Тита улыбнулась: в такой момент Гертрудис больше озабочена судьбой гренок, нежели судьбой родной сестры. Конечно, поведение Гертрудис можно было оправдать: с одной стороны, она не знала всей сложности сестриных обстоятельств, а с другой — ей до ужаса хотелось гренок.
Вытерев слезы, Тита сама сняла гренки с огня, так как Гертрудис, пытаясь сделать это, обожгла руку.
Когда гренки остывают, их нарезают на маленькие кусочки, но так, чтобы они не крошились. Взбив белки, макают в них эти кусочки и затем поджаривают их на растительном масле. После чего поливают сиропом из фруктов и присыпают молотой корицей.
Пока гренки остывали, Тита поведала Гертрудис все свои печали. Сперва она показала, как у нее вздулся живот — платья и юбки на нем с трудом застегиваются. Потом рассказала, что поутру, когда встает, она испытывает головокружение и тошноту. Груди так болят, что она кричать готова, когда кто-нибудь их случайно заденет. И наконец, как бы это сказать, она и говорить-то не хочет, но вроде бы, кто знает, скорее всего, что всего вероятнее, оттого все это, что она немножечко как бы… забеременела. Гертрудис выслушала ее бормотание совершенно спокойно, ни чуточки не удивившись пиковому положению, в котором оказалась сестра. В революции она навидалась и наслышалась вещей пострашнее.
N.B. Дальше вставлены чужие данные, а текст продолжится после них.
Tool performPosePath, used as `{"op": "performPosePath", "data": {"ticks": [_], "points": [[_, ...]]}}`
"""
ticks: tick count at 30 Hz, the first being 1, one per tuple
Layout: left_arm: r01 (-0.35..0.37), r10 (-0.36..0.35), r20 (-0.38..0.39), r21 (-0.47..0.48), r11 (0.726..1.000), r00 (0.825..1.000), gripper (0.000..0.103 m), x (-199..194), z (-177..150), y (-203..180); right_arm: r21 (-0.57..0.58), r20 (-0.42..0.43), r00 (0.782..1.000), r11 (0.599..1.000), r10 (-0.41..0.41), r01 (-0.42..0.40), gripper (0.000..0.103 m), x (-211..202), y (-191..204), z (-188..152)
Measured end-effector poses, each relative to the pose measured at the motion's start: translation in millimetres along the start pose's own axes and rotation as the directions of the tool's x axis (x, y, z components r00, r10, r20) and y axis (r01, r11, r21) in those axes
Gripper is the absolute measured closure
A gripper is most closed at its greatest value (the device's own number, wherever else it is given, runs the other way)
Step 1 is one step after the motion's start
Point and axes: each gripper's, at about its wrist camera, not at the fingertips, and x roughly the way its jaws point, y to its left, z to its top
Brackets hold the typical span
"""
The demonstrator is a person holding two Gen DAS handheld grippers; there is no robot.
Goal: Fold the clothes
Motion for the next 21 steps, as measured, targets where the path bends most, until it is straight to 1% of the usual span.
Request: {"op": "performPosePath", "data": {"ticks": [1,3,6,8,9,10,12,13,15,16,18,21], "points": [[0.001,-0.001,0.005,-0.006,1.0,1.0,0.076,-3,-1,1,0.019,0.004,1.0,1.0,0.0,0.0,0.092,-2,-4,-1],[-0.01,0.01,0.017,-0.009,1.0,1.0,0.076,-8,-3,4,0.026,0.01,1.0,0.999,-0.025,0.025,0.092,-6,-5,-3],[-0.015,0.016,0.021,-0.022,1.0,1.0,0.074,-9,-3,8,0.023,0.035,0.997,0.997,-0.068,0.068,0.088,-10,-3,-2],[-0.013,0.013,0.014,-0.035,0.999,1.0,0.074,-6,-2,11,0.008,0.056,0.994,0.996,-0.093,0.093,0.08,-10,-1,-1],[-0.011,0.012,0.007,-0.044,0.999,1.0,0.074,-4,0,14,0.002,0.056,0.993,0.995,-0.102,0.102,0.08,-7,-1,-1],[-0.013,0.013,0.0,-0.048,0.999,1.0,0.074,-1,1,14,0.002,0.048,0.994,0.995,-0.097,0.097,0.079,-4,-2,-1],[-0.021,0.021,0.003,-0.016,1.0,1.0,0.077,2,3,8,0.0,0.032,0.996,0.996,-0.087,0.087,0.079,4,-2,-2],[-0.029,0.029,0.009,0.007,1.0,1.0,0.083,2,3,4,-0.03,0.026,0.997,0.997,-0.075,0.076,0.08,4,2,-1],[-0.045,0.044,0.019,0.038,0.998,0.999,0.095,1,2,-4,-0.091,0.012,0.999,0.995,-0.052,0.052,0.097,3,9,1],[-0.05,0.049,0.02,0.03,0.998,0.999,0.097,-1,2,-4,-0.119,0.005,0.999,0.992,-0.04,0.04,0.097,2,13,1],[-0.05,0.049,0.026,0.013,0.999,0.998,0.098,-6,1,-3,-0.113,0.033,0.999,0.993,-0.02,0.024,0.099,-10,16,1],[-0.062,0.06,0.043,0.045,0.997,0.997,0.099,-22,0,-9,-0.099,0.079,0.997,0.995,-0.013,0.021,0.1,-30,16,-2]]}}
— А скажи, Росаура об этом знает?
— Нет! Не знаю… Что бы она сотворила, если бы узнала правду!..
— Правду! Правду! А ведь правда, Тита, только в том, что ее, правды-то этой, и нет вовсе, и зависит она от того, как кто на нее смотрит. В твоем случае, к примеру, правда в том, что Росаура вышла за Педро не по-доброму, ей плевать было, что вы по-настоящему любите друг друга, вот тебе и вся правда! Или не так?
— Конечно, но ведь сейчас-то его жена не я, а она?
— Ну и что! Разве их свадьба изменила ваши нежные чувства?
— Нет.
— Правда ведь? Ну вот! Поэтому любовь ваша взаправду, самая что ни на есть правдашняя из всех, которые я встречала. И вы с Педро совершили ошибку, скрыв всю правду, но еще не поздно. Подумай сама, мама умерла, она и впрямь не понимала что к чему. Другое дело Росаура, знает кошка, чье мясо съела, и она эту правду должна понять. Скажу больше, я думаю, в глубине души она ее всегда понимала. Так что вам ничего больше и не остается, как держаться своей правды, и дело с концом.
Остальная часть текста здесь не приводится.